“There was a bear and 2 cubs here last night,” said our neighbour, and thus starts the terrible dilemma. I have decided that this is the year I will see a bear, reasonably close up and not be terrified. Cautious, yes, but not utterly freaked out. After all, I am very nearly Canadian and all Canadians deal well with huge, clawed, jawed, hungry omnivores, don’t they? Last year we (almost literally) bumped into a couple of small black bears on the cycle route in Whistler and the year before that, we stood in our sitting room and watched as a largish teenage bear crossed our lawn. This year I am determined to do some real bear-watching.

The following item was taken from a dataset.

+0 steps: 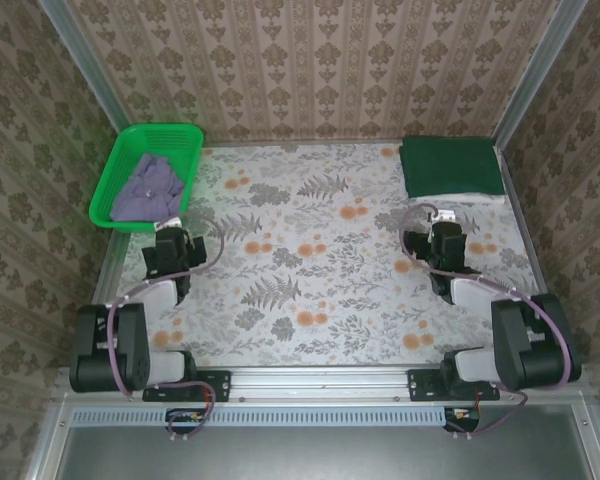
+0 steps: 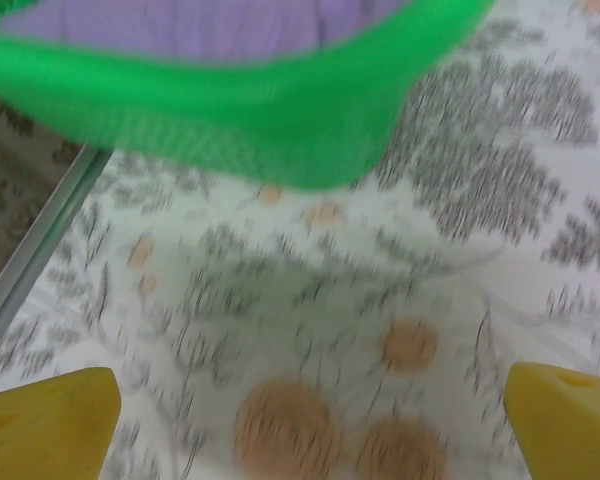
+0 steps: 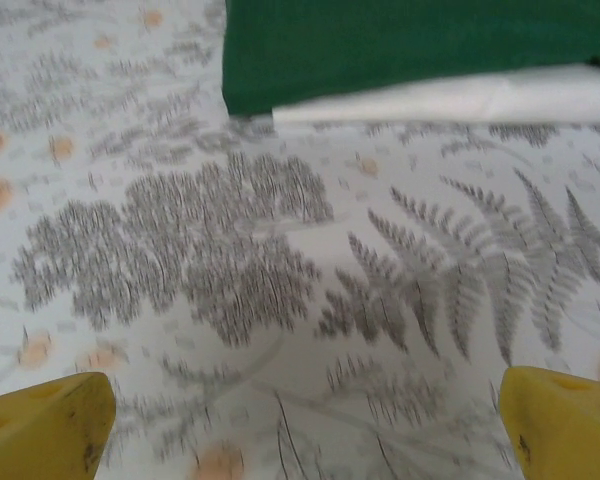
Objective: Fold and stack the t-shirts
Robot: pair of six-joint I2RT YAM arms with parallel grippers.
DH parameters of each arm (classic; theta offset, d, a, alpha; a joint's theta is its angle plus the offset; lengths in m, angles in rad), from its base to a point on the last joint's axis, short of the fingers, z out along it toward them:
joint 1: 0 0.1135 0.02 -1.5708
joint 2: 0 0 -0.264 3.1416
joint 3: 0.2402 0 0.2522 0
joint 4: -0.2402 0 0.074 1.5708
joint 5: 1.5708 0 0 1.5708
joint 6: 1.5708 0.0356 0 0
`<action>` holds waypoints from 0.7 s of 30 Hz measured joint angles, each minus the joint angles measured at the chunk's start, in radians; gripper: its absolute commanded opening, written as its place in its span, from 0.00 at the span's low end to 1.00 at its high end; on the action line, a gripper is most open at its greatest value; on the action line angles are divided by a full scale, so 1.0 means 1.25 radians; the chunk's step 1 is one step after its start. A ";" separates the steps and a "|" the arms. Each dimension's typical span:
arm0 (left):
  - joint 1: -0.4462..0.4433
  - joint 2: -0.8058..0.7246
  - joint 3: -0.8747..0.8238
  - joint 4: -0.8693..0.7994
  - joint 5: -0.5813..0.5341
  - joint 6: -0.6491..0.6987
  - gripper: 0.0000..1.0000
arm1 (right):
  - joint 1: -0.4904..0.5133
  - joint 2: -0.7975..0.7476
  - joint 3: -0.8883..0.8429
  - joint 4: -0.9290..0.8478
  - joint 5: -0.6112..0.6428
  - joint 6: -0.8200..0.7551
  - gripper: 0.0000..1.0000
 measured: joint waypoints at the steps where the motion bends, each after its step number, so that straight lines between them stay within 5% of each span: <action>1: 0.001 0.018 0.010 0.023 0.007 0.007 1.00 | -0.003 0.019 0.015 0.013 -0.007 -0.003 1.00; 21: -0.009 0.133 -0.081 0.385 0.100 0.078 1.00 | -0.046 0.136 -0.179 0.500 -0.076 -0.023 1.00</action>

So this afternoon when I heard that we had been visited, and might again, I was quite pleased. Then I got to thinking. The last bear in my garden tore apart my compost bin and I had to move them both into the shed (the bins, not the bear) for the summer to prevent tempting the bear back – luring or feeding bears is against the law, and once they become accustomed to garbage and compost, they are nearly always destroyed. When I got home today, my compost bin was in 2 halves, but nothing had been taken out – was it bears last night, or the meter man who visited today and might have been really really clumsy? If I close the gates, will that keep them out? And if they get in, will they stamp all over my lovely garden, which has finally woken up and started growing? Worse, do they like peas? Will they eat all my baby vegetables?

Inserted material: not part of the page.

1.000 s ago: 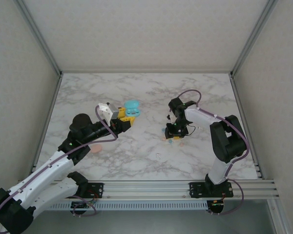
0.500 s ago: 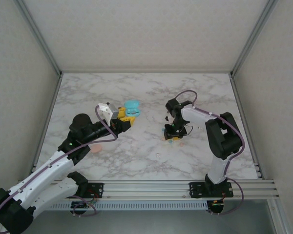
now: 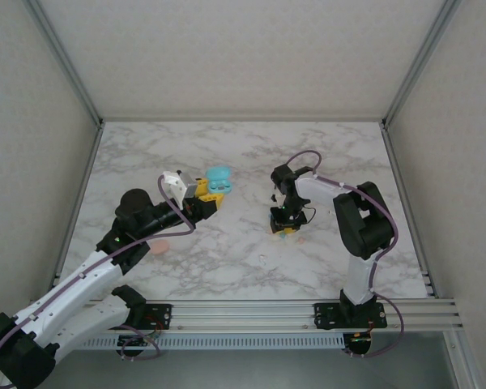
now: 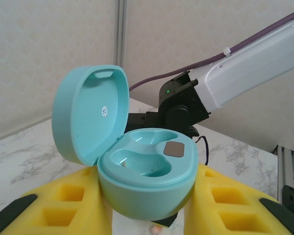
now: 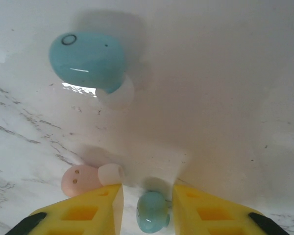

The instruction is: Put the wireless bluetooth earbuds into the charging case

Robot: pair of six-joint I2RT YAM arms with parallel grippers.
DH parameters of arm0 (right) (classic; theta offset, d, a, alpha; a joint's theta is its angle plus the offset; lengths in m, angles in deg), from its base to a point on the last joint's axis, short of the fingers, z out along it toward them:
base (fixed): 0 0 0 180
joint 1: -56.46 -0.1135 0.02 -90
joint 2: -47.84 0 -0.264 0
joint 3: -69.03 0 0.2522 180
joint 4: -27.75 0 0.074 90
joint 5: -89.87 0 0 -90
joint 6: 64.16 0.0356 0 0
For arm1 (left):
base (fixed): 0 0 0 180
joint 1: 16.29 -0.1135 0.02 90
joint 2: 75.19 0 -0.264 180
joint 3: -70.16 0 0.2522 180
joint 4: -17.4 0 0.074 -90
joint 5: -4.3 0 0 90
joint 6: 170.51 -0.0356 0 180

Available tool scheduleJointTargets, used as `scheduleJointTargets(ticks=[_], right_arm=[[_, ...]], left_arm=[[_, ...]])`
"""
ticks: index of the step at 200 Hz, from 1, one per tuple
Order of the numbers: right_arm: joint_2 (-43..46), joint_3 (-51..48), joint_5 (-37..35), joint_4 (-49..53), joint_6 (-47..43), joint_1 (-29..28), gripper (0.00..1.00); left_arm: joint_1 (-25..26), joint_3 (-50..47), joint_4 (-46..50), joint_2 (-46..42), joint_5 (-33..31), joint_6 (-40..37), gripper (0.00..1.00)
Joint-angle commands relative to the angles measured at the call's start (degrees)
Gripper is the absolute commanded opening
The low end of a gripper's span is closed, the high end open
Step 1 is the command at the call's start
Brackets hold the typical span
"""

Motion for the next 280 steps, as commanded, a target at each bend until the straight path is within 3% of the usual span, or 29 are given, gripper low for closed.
scheduleJointTargets(ticks=[1, 75, 230, 280], right_arm=[[-1.21, 0.94, -1.74, 2.28, -1.01, -0.76, 0.32], [-1.05, 0.49, -2.04, 2.44, -0.72, -0.85, 0.25], [-2.32, -0.26, -4.12, 2.15, 1.75, -0.85, 0.24], [2.70, -0.82, -4.22, 2.02, 3.58, -0.85, 0.20]], left_arm=[[0.59, 1.10, -1.07, -0.49, -0.56, -0.19, 0.29], [0.59, 1.37, -0.95, -0.31, -0.59, -0.16, 0.29], [0.64, 1.46, -1.20, 0.31, -0.57, -0.25, 0.29], [0.59, 1.35, -1.25, 0.61, -0.66, -0.39, 0.29]])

Perhaps if I string up bells and get an air horn, I can frighten them off if they come. But I don’t want to frighten them off, I want to watch them and photograph them. Argh! What should I do?
I think tonight I shall sit out on my balcony, within easy reach of the door, with my camera , air horn, pepper spray, bear bells and camouflage netting and see if they come back. If nothing else, I might be able to surprise the neighbours.